From Spero News via TitusOneNine:
Sunday, December 20, 2009
By Martyn Drakard
We are about to enter the second decade of the third millennium. In ten years’ time, shall we find the world-wide Anglican Communion still one, or broken up into a group of splinter churches?
A standing committee of the Anglican Communion held in London from 15 to 18 December this year passed a resolution, approved for public distribution.
It read as follows:
in the light of
i) the recent Episcopal nomination in the Diocese of Los Angeles of a partnered lesbian candidate
ii) the decisions in a number of US and Canadian dioceses to proceed with the formal ceremonies of same-sex blessings
iii) continuing cross-jurisdictional activity within the Communion,
the standing committee strongly affirms Resolution 14.09 of Anglican Consultative Council 14 supporting three moratoria proposed by the Windsor Report of 2004 requesting “gracious restraint” in respect of actions that endanger the unity of the Anglican Communion by going against the declared view of the Instruments of Communion.

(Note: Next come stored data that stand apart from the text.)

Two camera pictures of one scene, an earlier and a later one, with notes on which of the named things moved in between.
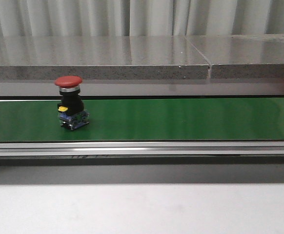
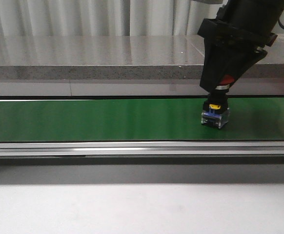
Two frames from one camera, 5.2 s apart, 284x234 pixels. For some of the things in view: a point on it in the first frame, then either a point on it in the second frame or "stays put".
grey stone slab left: (139, 57) stays put
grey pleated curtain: (100, 18) stays put
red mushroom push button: (71, 113) -> (215, 112)
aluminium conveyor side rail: (221, 148) stays put
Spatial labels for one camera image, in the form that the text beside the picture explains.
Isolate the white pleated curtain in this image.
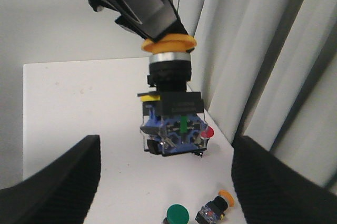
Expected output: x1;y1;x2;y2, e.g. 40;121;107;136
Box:
193;0;336;191

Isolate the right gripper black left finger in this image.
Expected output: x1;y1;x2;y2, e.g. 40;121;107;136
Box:
1;135;101;223

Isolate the yellow push button lying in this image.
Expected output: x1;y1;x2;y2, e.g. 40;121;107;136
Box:
195;190;235;224

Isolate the red push button standing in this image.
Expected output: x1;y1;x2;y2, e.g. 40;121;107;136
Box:
200;126;214;140

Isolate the yellow push button switch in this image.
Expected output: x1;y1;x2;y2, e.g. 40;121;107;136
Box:
137;34;209;158

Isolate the green push button standing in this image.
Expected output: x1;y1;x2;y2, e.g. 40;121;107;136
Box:
162;204;190;224

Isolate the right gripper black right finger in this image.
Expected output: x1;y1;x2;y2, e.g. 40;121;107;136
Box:
231;136;336;223

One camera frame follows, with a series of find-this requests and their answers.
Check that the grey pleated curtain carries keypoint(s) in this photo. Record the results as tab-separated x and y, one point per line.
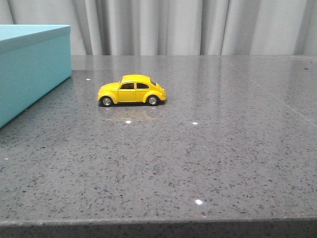
176	27

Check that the light blue cardboard box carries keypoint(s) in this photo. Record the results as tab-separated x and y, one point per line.
34	59

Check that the yellow toy beetle car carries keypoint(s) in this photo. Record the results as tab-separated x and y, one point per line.
132	88

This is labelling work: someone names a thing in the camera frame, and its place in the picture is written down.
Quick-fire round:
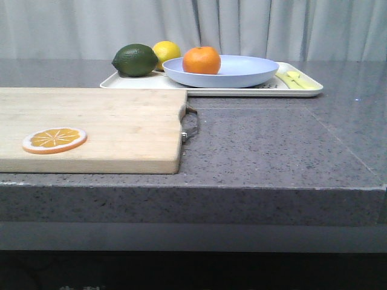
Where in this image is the orange fruit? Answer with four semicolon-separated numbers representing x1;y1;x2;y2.
183;47;221;74

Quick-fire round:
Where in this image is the dark green lime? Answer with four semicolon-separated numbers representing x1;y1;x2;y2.
111;43;158;77

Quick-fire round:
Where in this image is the yellow lemon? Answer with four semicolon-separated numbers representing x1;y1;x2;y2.
153;40;181;71

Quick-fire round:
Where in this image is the yellow plastic spoon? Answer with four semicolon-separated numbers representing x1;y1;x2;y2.
286;71;318;89

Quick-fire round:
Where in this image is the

In short, think twice before confirming the nomination of Mary Glasspool as suffragan-elect of Los Angeles, since this raises serious questions for the future of the Communion as a whole.
The Instruments of Communion are the closest the Anglican Communion gets to an ecumenical council of the Catholic Church. They consist of the spiritual leader of the Communion, the Archbishop of Canterbury, who is “Primus inter pares’ (first among equals) among the primates of the other Anglican provinces, excluding the English province, of which he is head. The Lambeth Conferences, where all the provinces are widely represented, and which are held every ten years; the Anglican Consultative Council (ACC) made up of clergy, laypeople and religious; and the meetings of primates of the different Communions world-wide –each of which is autonomous, yet all interdependent. The primates have no authority as a body, and their own national churches determine how their ministry is carried out in their own context. The Windsor Report is the result of the Eames Commission, set up to study the challenges to Anglican unity, and took a strong stand against homosexual practice, recommending a moratorium on further consecrations of gay bishops, and blessings of same-sex unions...
There’s the rub.
The Anglican Church does not speak with one voice for or against same-sex unions and the ordination and consecration of confessed gay men or women. In the Catholic Church there is one voice, which opposes same-sex unions, the ordination of women and the ordination of self-confessed gay men.
It didn’t begin with Gene Robinson, ordained as Episcopal bishop of New Hampshire, but this was decisive step towards potential fragmentation. Gene Robinson divorced from his wife in the 1980s after making publicly known that he was gay, and “married” Mark Andrews in 2008. From the time of Robinson’s Episcopal consecration in 2004 some parishes holding more to traditional beliefs aligned themselves with bishops outside the Episcopal Church –mostly Anglican bishops in Africa- and this new process is being termed Anglican Re-alignment.
Mary Glasspool’s election still has to be confirmed. It could be rejected by the diocesan bishops and standing committees. Equally it could be approved. This decision therefore has very important implications for the future of the Anglican Communion. Hence the appeal for “gracious restraint”.
For Christians in Africa this is looking more and more like Alice’s Wonderland. Except for Desmond Tutu of South Africa, who asks what all the fuss is about, the other African primates are against all homosexual practice, more so for ordained ministers.
When the debate about gays going public and gay rights first came up, and news infiltrated into Africa, one Kenyan Anglican bishop said: “But this is un-African!” Now the Anglican bishops, clergy and laity are saying it is not only un-African, but it is un-Christian. The African Anglican Church is markedly Evangelical and holds to strict interpretations of the Bible text, which rejects homosexual practice.
It is interesting that the Anglican Church was established because of a marriage that was illicit according to Church teaching, that of King Henry VIII of England with Anne Boleyn. Then there was no gracious restraint. Henry’s appointed bishops followed him into schism –or else-; only John Fisher resisted and he was beheaded. Now its future is in the balance, all because of same-sex (illicit) marriages. Will “gracious restraint”, admirable as it is, be sufficient to keep the Anglican Communion together?
Martyn Drakard writes from Uganda and Kenya.